▶ PROMPT
Find how many lines in the data below include the word "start", then write only that number.

--- GIVEN INFORMATION Enclosed Below ---

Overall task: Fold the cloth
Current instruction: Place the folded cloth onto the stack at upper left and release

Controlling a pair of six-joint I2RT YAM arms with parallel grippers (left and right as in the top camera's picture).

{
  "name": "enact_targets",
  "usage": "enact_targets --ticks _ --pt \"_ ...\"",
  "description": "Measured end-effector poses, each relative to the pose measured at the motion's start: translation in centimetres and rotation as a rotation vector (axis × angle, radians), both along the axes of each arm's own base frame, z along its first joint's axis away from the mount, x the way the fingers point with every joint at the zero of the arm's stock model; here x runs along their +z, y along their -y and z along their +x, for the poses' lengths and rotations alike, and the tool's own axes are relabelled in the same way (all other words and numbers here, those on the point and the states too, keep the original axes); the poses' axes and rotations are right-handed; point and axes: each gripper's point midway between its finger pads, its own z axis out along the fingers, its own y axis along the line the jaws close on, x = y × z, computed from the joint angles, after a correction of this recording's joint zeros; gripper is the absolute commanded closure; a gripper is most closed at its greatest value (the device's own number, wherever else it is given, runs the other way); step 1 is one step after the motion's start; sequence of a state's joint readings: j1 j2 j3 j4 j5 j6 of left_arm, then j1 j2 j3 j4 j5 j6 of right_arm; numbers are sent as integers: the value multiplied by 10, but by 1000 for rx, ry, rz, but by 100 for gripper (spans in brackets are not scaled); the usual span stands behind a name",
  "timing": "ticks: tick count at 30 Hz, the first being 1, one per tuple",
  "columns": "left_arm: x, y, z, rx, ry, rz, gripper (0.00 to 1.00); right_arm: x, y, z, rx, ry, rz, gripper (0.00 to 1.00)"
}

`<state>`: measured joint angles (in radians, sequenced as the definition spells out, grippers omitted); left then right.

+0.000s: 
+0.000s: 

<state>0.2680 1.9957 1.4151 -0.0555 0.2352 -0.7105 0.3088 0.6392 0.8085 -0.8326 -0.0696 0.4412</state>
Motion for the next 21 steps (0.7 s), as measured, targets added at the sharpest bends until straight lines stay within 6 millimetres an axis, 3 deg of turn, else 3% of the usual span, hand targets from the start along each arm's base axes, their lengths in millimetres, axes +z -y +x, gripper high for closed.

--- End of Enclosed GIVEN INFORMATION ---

▶ EXERCISE SOLUTION
2